WHAT IS EXPECTED
Exactly reproduce the lines from the line containing "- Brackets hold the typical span" to the end of the data below, inclusive, and nothing else.

***

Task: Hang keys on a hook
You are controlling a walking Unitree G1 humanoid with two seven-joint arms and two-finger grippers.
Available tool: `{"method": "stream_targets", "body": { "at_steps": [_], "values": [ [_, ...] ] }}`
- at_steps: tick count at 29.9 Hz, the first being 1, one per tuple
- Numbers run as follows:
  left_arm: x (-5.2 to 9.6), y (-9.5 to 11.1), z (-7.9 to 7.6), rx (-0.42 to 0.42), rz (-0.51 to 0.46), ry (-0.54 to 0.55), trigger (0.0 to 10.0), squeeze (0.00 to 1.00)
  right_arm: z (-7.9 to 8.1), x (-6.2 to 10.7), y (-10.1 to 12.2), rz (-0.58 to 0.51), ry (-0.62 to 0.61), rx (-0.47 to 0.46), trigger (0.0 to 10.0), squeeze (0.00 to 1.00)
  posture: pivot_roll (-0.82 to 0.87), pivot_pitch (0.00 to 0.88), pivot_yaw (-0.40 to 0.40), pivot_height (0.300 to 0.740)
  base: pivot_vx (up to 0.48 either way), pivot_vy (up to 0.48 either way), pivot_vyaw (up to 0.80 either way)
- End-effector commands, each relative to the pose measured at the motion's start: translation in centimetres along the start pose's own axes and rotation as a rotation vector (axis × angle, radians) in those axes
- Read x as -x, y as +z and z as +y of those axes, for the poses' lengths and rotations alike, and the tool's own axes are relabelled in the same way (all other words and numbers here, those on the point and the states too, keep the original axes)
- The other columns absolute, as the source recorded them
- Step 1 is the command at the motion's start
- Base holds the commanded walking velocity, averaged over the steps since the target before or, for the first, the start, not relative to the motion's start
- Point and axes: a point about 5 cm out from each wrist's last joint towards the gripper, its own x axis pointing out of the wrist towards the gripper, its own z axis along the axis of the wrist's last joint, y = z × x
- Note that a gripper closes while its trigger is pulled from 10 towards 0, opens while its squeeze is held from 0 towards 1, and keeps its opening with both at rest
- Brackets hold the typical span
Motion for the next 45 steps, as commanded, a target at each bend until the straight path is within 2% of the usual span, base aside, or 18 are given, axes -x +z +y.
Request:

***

SOLUTION
- Brackets hold the typical span
Motion for the next 45 steps, as commanded, a target at each bend until the straight path is within 2% of the usual span, base aside, or 18 are given, axes -x +z +y.
Request:

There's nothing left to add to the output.